### Work task
Only one span of the listing below is wanted: the lines from the one with "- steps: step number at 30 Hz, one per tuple" through the one with "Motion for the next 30", reproduced exactly, both ends kept.

*** Dataset records Section Begins ***

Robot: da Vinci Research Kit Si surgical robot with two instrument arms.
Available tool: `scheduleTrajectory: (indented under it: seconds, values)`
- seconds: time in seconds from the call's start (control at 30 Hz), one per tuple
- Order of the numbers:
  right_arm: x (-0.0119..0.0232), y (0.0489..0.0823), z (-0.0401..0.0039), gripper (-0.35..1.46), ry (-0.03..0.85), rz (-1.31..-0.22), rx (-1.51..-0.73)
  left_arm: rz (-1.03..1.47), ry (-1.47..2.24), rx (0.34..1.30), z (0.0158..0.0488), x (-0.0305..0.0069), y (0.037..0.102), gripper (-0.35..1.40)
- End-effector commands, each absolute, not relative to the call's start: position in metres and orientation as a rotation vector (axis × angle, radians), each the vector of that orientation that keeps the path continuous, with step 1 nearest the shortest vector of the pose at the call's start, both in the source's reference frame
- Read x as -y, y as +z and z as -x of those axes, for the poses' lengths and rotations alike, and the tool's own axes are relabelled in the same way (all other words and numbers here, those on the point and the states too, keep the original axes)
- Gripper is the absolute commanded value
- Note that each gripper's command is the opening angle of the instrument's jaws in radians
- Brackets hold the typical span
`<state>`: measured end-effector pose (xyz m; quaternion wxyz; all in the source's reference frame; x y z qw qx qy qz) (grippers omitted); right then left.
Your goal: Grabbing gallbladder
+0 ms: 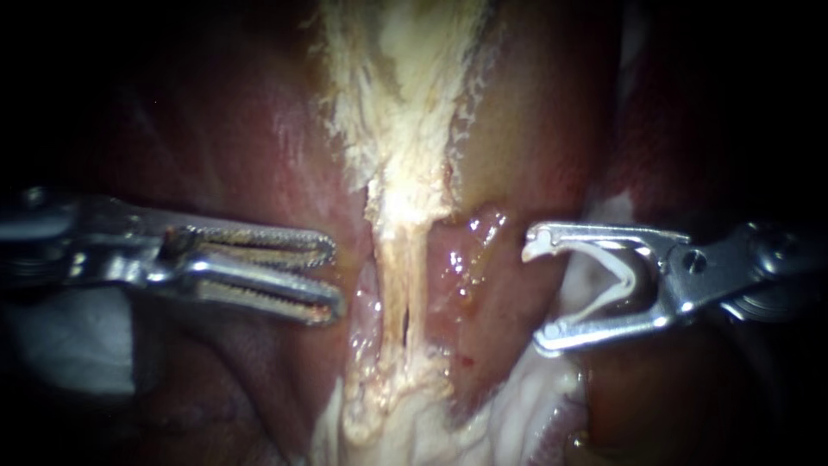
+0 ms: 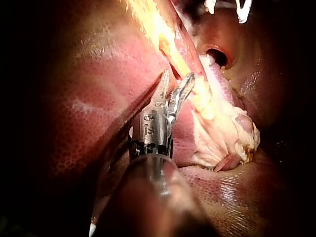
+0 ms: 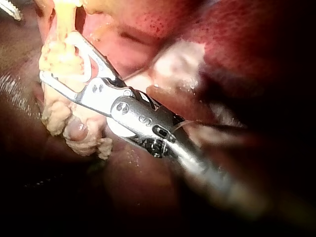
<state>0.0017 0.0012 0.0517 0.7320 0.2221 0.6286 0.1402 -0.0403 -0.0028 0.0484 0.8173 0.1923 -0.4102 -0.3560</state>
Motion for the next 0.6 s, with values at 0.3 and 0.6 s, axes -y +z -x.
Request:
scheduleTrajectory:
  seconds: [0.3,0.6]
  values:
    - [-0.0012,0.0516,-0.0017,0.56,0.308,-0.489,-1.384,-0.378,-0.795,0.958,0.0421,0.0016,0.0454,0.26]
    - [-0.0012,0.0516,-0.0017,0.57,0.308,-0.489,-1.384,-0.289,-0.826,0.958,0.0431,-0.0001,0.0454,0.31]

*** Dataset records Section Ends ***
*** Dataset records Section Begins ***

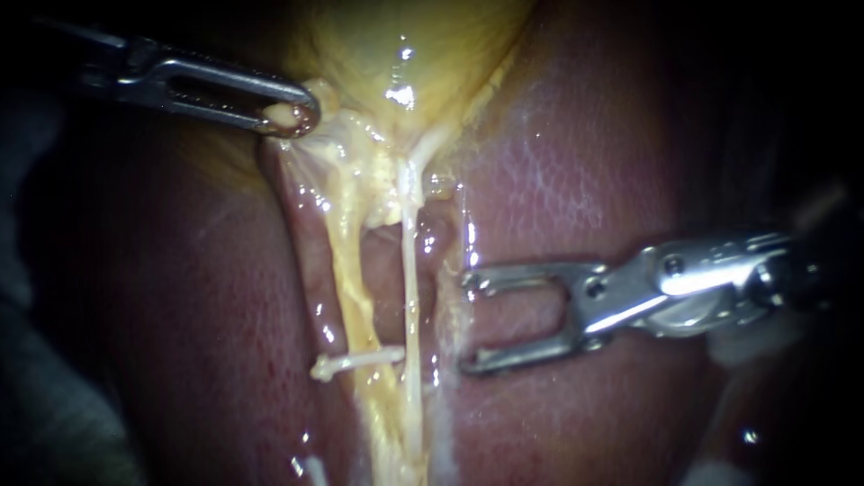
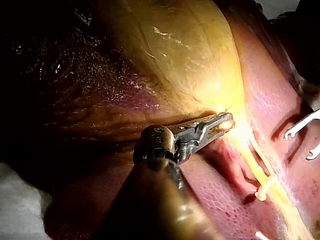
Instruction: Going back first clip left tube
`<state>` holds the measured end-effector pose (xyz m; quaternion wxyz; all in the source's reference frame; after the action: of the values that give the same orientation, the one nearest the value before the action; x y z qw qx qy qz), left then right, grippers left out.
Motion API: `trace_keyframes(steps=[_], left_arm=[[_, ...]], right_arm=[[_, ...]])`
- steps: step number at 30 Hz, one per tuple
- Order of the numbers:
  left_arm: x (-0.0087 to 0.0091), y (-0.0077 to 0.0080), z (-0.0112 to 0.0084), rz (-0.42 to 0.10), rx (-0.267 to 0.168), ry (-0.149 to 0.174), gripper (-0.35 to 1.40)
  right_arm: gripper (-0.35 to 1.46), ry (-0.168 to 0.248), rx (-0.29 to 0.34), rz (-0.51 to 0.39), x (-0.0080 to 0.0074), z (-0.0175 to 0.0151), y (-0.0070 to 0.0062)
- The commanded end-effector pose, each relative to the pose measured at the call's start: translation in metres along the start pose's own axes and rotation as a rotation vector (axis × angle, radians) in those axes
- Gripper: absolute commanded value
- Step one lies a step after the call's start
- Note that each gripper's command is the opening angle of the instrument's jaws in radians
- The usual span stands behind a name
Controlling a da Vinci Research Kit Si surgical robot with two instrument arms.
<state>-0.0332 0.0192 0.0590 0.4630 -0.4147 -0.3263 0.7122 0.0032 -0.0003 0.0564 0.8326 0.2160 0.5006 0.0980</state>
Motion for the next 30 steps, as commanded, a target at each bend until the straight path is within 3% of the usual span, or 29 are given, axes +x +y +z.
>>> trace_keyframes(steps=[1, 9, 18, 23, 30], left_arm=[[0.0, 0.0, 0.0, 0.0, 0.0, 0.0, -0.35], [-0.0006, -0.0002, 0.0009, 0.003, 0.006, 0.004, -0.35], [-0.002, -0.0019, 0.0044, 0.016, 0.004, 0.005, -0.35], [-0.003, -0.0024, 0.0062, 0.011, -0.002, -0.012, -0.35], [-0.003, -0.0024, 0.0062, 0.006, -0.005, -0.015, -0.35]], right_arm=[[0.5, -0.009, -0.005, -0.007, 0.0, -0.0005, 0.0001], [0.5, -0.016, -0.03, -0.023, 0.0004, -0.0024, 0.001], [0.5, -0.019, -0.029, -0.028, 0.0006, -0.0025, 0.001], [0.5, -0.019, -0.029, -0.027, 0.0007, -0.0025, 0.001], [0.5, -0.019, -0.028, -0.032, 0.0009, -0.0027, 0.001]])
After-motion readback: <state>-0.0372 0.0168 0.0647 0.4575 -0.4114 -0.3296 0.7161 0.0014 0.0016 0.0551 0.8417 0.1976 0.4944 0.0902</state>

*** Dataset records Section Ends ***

### Result for this task
- steps: step number at 30 Hz, one per tuple
- Order of the numbers:
  left_arm: x (-0.0087 to 0.0091), y (-0.0077 to 0.0080), z (-0.0112 to 0.0084), rz (-0.42 to 0.10), rx (-0.267 to 0.168), ry (-0.149 to 0.174), gripper (-0.35 to 1.40)
  right_arm: gripper (-0.35 to 1.46), ry (-0.168 to 0.248), rx (-0.29 to 0.34), rz (-0.51 to 0.39), x (-0.0080 to 0.0074), z (-0.0175 to 0.0151), y (-0.0070 to 0.0062)
- The commanded end-effector pose, each relative to the pose measured at the call's start: translation in metres along the start pose's own axes and rotation as a rotation vector (axis × angle, radians) in those axes
- Gripper: absolute commanded value
- Step one lies a step after the call's start
- Note that each gripper's command is the opening angle of the instrument's jaws in radians
- The usual span stands behind a name
Controlling a da Vinci Research Kit Si surgical robot with two instrument arms.
<state>-0.0332 0.0192 0.0590 0.4630 -0.4147 -0.3263 0.7122 0.0032 -0.0003 0.0564 0.8326 0.2160 0.5006 0.0980</state>
Motion for the next 30 steps, as commanded, a target at each bend until the straight path is within 3% of the usual span, or 29 are given, axes +x +y +z.

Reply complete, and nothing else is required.